Here are the stories of three young lads who were killed during World War One

Sydney Leicester was born in Tabley, Cheshire in 1891, and lived in Green Lane, working as a horseman. He later moved to work on the railway at Trafford Park. He enlisted in the 12th battalion of the Manchester Regiment (one of the famous Pals Battalions) and became a sniper.

He was killed on July 7, 1916 on the Somme. He has no known grave but is remembered on the Thiepval memorial along with the names of over 72,000 other servicemen.

Just before he was killed he wrote home to say that a bullet had gone through his sleeve and hit his prayer book, he wrote: “The Huns are trying to steal my book”.

Harry Baird was born in Knutsford, and on marrying a Miss Barge, he went to live in Stafford.

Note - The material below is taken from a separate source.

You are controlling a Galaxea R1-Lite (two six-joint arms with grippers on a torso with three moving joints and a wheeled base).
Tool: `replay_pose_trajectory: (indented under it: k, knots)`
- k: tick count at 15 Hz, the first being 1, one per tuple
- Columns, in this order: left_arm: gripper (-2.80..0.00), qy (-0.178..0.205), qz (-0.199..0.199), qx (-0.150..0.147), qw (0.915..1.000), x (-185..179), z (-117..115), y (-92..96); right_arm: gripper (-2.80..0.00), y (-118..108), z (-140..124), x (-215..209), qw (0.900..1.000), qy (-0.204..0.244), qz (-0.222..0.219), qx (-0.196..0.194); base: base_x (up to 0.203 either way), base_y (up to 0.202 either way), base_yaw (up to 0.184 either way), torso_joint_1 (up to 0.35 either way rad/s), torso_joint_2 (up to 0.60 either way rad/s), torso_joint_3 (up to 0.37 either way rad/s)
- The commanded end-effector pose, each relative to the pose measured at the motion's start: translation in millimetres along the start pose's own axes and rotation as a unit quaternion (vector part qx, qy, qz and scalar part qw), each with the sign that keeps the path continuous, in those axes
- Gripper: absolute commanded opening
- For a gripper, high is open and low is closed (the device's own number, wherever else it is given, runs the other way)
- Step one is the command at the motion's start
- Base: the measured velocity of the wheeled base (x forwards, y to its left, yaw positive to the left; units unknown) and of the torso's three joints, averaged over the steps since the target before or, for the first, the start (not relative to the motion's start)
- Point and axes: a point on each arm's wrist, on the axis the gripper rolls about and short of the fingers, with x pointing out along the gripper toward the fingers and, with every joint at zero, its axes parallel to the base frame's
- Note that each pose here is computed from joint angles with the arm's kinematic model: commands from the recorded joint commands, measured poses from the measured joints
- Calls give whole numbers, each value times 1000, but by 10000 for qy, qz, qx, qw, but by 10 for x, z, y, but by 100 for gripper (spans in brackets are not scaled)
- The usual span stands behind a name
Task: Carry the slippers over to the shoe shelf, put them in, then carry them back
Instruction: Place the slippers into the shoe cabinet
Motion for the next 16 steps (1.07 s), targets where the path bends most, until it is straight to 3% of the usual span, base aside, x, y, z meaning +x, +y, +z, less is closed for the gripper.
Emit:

He joined the Shropshire Light Infantry and rose to the rank of sergeant. He fought in Mesopotamia and was one of 12,678 soldiers who died not from enemy fire but from disease, usually dysentery or malaria. He is 
buried in Port Said Military Cemetery.

Arthur John Berry was born in Knutsford and joined the Manchester Regiment in 1915 and was sent first to fight in the disastrous Gallipoli Campaign, then to the Western front. It was here he was awarded the Military Medal for extreme courage when on an attack, seeing that all his officers had been killed he took command of the troops and led a successful attack.

He was returning to his trench after a successful ‘bombing raid’ on a German machine gun position when one of his men accidentally dropped a grenade which went off, killing Arthur instantly.